Once you find the line below that has "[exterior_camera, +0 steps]", output it and every line after it exactly, stopping after the line that has "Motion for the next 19", with no pictures.

Saved entries
◆ ◆ ◆ ◆ ◆

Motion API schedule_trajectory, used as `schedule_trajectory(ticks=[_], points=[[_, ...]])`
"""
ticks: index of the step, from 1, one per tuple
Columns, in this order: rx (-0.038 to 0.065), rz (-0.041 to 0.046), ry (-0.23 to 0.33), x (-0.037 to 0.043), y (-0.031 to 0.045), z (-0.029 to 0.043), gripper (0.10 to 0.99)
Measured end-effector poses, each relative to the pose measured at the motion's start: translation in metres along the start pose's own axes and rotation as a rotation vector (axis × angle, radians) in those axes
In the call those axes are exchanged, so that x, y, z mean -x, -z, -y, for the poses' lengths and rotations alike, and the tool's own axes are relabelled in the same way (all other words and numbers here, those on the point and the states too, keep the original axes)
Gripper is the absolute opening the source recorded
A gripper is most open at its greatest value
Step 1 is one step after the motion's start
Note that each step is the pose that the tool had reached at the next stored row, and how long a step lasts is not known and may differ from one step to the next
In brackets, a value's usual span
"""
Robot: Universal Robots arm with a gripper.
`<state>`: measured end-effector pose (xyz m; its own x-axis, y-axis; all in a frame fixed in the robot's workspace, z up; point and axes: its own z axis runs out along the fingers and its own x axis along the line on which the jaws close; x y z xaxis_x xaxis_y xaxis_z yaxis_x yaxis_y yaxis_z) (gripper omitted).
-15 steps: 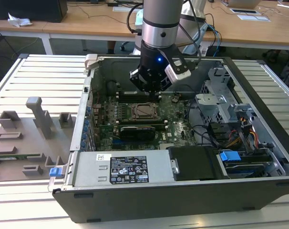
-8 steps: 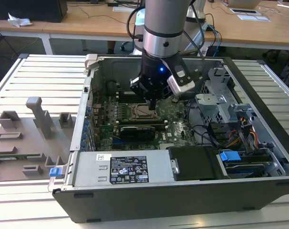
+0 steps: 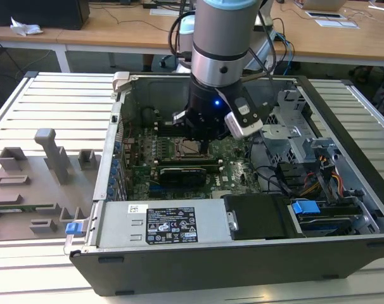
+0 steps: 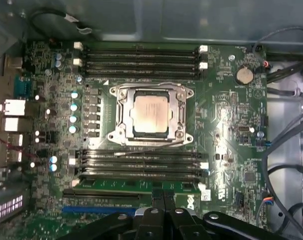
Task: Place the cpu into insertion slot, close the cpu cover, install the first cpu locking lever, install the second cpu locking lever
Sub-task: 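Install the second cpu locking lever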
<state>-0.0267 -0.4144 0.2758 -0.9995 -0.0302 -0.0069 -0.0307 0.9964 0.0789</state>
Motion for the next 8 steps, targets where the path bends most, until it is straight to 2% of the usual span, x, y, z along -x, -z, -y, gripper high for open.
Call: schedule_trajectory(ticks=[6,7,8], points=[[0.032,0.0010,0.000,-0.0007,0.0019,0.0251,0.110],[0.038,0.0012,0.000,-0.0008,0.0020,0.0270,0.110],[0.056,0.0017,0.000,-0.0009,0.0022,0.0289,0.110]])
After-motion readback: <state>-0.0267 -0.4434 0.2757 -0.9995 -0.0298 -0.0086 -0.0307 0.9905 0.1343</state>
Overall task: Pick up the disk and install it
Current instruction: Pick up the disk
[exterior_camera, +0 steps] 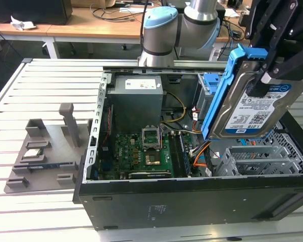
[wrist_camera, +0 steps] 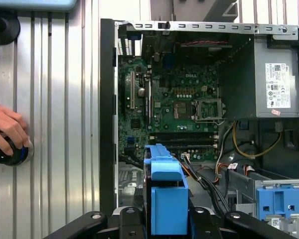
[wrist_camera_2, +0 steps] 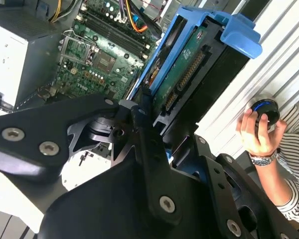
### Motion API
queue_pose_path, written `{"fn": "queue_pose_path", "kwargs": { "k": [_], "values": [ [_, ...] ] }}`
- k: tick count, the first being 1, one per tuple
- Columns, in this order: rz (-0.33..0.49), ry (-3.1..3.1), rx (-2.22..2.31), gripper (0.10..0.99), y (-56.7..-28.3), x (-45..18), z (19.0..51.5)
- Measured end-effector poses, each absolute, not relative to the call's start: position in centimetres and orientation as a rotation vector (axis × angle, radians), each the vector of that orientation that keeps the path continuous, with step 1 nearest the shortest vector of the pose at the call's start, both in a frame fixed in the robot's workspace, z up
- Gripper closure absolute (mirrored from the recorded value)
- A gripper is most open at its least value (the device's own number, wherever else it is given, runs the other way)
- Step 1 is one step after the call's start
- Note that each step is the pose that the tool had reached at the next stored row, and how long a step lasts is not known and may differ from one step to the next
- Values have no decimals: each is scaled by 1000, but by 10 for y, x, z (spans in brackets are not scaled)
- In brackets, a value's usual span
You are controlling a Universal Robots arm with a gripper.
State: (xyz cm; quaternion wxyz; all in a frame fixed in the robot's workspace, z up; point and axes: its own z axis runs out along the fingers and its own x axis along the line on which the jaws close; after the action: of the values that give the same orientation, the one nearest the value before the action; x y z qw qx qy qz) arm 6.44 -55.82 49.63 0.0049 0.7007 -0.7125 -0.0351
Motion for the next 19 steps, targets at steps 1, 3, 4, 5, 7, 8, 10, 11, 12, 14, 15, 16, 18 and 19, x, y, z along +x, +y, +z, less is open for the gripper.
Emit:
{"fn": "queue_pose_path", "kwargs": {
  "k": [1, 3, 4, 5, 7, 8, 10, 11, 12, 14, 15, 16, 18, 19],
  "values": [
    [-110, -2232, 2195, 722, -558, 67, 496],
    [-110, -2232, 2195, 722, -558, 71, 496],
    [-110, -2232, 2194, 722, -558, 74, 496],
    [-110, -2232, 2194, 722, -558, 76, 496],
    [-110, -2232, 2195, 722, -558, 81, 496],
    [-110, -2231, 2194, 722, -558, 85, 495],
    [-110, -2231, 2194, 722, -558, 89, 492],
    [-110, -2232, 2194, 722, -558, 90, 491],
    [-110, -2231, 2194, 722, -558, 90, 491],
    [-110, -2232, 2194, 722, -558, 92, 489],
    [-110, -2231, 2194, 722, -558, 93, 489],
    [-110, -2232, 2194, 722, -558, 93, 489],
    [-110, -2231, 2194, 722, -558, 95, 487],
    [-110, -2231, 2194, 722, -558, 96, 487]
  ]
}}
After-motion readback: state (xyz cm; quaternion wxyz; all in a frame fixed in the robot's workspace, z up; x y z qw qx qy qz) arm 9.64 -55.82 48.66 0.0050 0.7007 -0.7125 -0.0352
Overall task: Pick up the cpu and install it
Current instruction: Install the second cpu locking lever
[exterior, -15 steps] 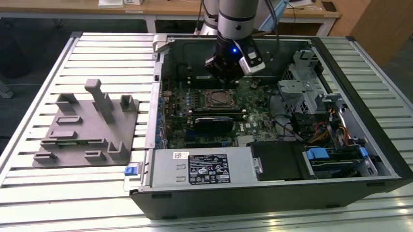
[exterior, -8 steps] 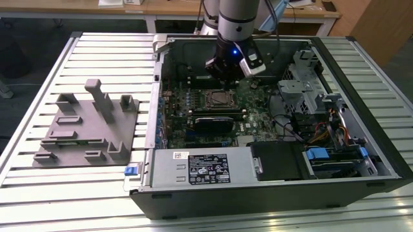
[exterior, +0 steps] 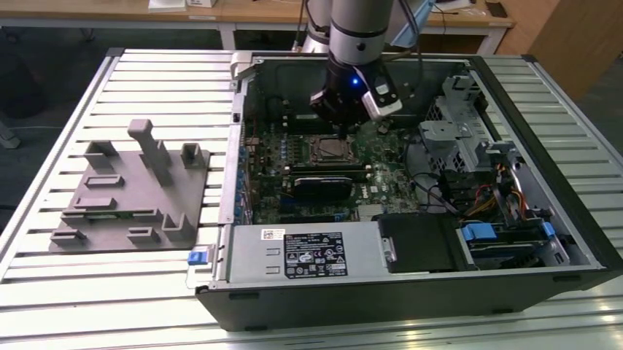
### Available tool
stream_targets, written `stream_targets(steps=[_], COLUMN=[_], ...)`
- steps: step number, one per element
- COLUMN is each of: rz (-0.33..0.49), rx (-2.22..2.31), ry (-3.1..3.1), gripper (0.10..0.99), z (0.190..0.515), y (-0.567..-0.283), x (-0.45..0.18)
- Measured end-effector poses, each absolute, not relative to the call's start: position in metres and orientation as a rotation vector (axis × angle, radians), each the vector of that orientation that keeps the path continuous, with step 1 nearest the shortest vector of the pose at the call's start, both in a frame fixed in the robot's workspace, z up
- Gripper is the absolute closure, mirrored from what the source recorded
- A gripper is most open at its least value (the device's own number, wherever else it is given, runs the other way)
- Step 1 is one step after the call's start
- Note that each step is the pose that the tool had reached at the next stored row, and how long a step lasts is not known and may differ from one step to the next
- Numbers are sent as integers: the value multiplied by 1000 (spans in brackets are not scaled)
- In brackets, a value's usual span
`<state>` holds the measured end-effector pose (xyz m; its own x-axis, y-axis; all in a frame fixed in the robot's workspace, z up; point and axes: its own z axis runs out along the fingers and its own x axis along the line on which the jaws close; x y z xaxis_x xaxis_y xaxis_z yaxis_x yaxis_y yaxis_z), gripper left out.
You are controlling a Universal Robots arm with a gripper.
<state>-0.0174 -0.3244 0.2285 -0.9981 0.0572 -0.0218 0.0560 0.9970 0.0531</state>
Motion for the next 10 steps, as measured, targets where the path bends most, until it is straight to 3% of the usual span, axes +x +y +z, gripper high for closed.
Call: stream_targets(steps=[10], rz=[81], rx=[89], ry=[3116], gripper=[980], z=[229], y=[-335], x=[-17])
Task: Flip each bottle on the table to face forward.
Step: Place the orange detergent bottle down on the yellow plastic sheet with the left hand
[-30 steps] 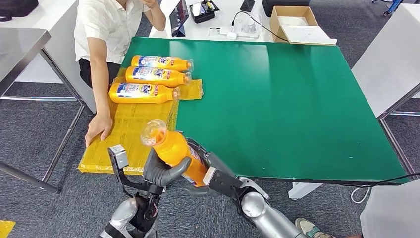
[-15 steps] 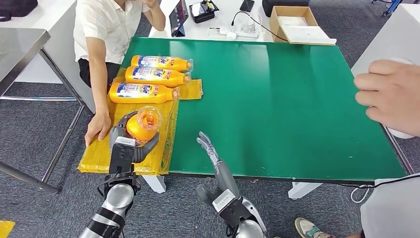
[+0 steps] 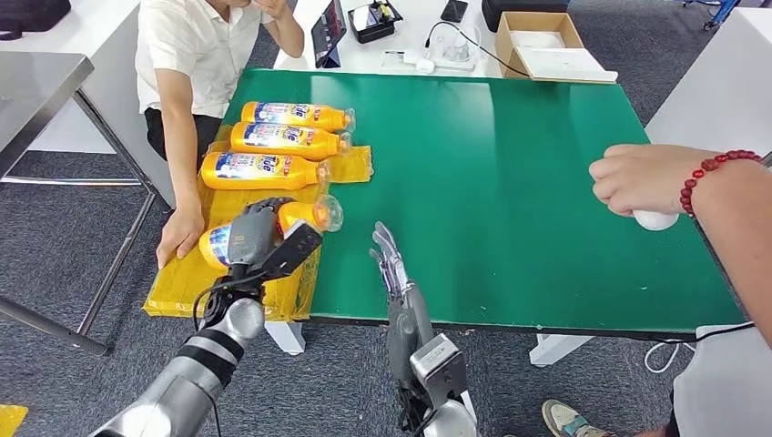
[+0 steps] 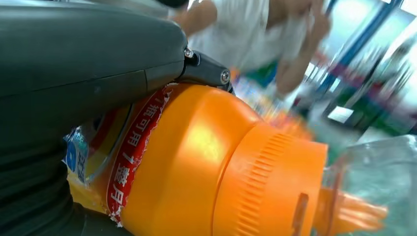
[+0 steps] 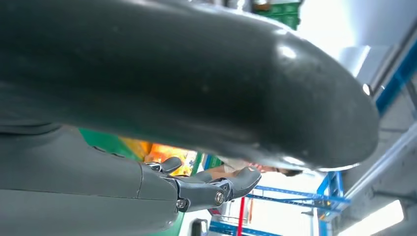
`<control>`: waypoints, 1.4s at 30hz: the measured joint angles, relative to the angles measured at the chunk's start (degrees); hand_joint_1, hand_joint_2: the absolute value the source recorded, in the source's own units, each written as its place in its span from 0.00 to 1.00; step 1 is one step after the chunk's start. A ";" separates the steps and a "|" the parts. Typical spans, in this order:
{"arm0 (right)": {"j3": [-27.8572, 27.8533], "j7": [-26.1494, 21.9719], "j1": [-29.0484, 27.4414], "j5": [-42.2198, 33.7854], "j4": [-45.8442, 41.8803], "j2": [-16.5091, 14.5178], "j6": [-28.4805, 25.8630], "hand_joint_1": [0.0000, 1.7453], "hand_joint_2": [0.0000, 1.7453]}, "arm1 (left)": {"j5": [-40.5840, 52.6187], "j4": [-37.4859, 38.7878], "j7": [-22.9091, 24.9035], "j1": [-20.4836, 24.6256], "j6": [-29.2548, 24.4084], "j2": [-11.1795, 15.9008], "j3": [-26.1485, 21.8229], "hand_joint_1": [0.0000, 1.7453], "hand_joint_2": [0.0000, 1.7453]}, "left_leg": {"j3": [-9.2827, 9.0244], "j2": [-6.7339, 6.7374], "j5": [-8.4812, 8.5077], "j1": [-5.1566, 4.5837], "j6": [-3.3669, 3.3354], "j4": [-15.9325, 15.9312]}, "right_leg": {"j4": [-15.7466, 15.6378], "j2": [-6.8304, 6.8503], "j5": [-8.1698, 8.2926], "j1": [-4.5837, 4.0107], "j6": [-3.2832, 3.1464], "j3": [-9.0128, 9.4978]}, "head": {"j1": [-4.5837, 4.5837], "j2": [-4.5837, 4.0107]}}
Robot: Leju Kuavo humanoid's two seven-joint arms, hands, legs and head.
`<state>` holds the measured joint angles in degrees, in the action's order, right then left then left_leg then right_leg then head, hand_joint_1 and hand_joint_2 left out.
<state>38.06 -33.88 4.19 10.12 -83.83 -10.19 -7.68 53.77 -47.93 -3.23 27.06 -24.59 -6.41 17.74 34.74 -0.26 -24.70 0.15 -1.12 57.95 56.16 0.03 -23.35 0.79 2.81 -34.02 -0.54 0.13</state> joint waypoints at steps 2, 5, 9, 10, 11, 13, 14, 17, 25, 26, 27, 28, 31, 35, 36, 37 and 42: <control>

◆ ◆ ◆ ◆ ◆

> _Answer box_
[exterior_camera, +0 steps] 
[wrist_camera, +0 steps] 
[wrist_camera_2, +0 steps] 
### Motion API
queue_pose_path, written `{"fn": "queue_pose_path", "kwargs": { "k": [_], "values": [ [_, ...] ] }}`
- k: tick count, the first being 1, one per tuple
- Columns, in this order: rz (-0.33..0.49), ry (-3.1..3.1), rx (-2.22..2.31), gripper (0.10..0.99), y (-56.7..-28.3), x (-45..18), z (19.0..51.5)
- Measured end-effector poses, each absolute, not relative to the call's start: position in centimetres and orientation as a rotation vector (axis × angle, radians), each the vector of that orientation that keeps the path continuous, with step 1 nearest the shortest vector of the pose at the call's start, both in a frame fixed in the robot's workspace, z up
- Gripper closure absolute (mirrored from the recorded value)
- A gripper is most open at its least value (the device's own number, wherever else it is given, runs the other way)
- Step 1 is one step after the call's start
- Note that each step is the pose that the tool had reached at the next stored row, and how long a step lasts is not known and may differ from one step to the next
- Values have no decimals: each is scaled by 1000, but by 10 for y, x, z (spans in brackets are not scaled)
- In brackets, a value's usual span
You are controlling a Universal Robots arm with a gripper.
State: (xyz cm; quaternion wxyz; all in a frame fixed in the robot's workspace, z up; point and axes: its own z axis runs out along the fingers and its own x axis along the line on which the jaws close; after the action: of the values that give the same orientation, the one nearest the value before the action; x y z qw qx qy qz) arm 6.44 -55.82 49.63 0.0049 0.7007 -0.7125 -0.0351
Motion for the next 19 steps, targets at steps 1, 3, 4, 5, 7, 8, 10, 11, 12, 14, 15, 16, 18 and 19, x, y, z along +x, +y, +z, less is open for the gripper.

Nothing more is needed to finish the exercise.